(Records from a collection)
════════════════════
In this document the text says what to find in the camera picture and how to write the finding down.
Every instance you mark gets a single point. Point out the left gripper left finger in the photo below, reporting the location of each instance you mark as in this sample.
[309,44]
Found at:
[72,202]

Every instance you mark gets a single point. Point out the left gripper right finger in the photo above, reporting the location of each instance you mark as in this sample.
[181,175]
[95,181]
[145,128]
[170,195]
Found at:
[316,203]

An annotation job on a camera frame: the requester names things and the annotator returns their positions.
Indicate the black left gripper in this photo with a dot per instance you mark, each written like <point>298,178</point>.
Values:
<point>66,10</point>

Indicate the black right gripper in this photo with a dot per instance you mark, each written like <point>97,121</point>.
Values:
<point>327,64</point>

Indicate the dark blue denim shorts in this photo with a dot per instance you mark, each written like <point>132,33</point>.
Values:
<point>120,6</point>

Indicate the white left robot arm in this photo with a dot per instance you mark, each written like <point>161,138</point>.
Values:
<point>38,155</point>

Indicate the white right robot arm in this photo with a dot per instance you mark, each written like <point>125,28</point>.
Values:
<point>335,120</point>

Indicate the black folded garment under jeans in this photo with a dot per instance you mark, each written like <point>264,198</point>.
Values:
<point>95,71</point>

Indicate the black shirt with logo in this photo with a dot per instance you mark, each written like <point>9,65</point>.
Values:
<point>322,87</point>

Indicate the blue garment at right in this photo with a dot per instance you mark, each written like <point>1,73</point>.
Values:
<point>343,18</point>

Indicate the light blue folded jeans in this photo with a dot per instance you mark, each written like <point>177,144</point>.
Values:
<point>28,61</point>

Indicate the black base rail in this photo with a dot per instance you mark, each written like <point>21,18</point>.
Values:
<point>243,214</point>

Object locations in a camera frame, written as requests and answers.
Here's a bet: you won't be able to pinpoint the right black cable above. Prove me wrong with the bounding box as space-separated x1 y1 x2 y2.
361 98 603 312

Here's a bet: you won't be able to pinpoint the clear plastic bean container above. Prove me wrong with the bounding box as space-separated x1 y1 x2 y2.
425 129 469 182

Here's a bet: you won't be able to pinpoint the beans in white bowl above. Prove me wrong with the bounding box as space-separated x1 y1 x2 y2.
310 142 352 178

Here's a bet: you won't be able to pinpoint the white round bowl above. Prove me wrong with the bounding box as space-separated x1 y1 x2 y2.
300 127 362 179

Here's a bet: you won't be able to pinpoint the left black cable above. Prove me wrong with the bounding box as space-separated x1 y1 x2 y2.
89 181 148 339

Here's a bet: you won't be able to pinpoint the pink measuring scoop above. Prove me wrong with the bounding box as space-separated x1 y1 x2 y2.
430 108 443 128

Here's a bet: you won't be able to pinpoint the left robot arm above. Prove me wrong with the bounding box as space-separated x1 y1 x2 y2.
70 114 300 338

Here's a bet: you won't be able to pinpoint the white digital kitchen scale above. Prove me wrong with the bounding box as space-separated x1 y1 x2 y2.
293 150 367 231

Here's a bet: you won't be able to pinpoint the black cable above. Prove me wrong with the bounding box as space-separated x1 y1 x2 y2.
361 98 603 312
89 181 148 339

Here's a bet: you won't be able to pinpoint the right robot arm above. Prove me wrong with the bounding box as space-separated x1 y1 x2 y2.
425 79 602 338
════════════════════
_Instructions to follow_
Every entry is to be transcribed exactly as it stands.

_Answer box_
In this document the text says what to find in the camera picture and how to write the finding down.
Every instance you mark gets a single point. Point out the left gripper left finger in the photo below, reporting the location of each instance you mark as in this sample.
[309,44]
Found at:
[72,202]

Every instance you mark gets a single point. Point out the left gripper right finger in the photo above, reporting the location of each instance you mark as in this sample.
[181,175]
[95,181]
[145,128]
[170,195]
Found at:
[316,203]

An annotation job on a camera frame: the requester names things and the annotator returns their positions.
Indicate the black left gripper in this photo with a dot per instance you mark, each written like <point>298,178</point>.
Values:
<point>66,10</point>

Indicate the black right gripper in this photo with a dot per instance you mark, each written like <point>97,121</point>.
Values:
<point>327,64</point>

Indicate the dark blue denim shorts in this photo with a dot per instance you mark, each written like <point>132,33</point>.
Values:
<point>120,6</point>

Indicate the white left robot arm in this photo with a dot per instance you mark, each written like <point>161,138</point>.
Values:
<point>38,155</point>

Indicate the white right robot arm in this photo with a dot per instance you mark, each written like <point>125,28</point>.
Values:
<point>335,120</point>

Indicate the black folded garment under jeans in this photo with a dot per instance you mark, each written like <point>264,198</point>.
Values:
<point>95,71</point>

Indicate the black shirt with logo in this photo with a dot per instance you mark, each written like <point>9,65</point>.
Values:
<point>322,87</point>

Indicate the blue garment at right in this photo with a dot per instance you mark, each written like <point>1,73</point>.
Values:
<point>343,18</point>

Indicate the light blue folded jeans in this photo with a dot per instance you mark, each written like <point>177,144</point>.
Values:
<point>28,61</point>

Indicate the black base rail in this photo with a dot per instance you mark, each written like <point>21,18</point>.
Values:
<point>243,214</point>

Object locations in a camera frame, written as requests and answers.
Here's a bet: you won't be able to pinpoint the right black cable above. Prove me wrong with the bounding box as space-separated x1 y1 x2 y2.
361 98 603 312

Here's a bet: you won't be able to pinpoint the clear plastic bean container above. Prove me wrong with the bounding box as space-separated x1 y1 x2 y2.
425 129 469 182

Here's a bet: you won't be able to pinpoint the beans in white bowl above. Prove me wrong with the bounding box as space-separated x1 y1 x2 y2.
310 142 352 178

Here's a bet: you won't be able to pinpoint the white round bowl above. Prove me wrong with the bounding box as space-separated x1 y1 x2 y2.
300 127 362 179

Here's a bet: you won't be able to pinpoint the left black cable above. Prove me wrong with the bounding box as space-separated x1 y1 x2 y2.
89 181 148 339

Here's a bet: you won't be able to pinpoint the pink measuring scoop above. Prove me wrong with the bounding box as space-separated x1 y1 x2 y2.
430 108 443 128

Here's a bet: you won't be able to pinpoint the left robot arm above. Prove me wrong with the bounding box as space-separated x1 y1 x2 y2.
70 114 300 338

Here's a bet: you won't be able to pinpoint the white digital kitchen scale above. Prove me wrong with the bounding box as space-separated x1 y1 x2 y2.
293 150 367 231

Here's a bet: you won't be able to pinpoint the black cable above. Prove me wrong with the bounding box as space-separated x1 y1 x2 y2.
361 98 603 312
89 181 148 339

Here's a bet: you won't be able to pinpoint the right robot arm above. Prove me wrong with the bounding box as space-separated x1 y1 x2 y2.
425 79 602 338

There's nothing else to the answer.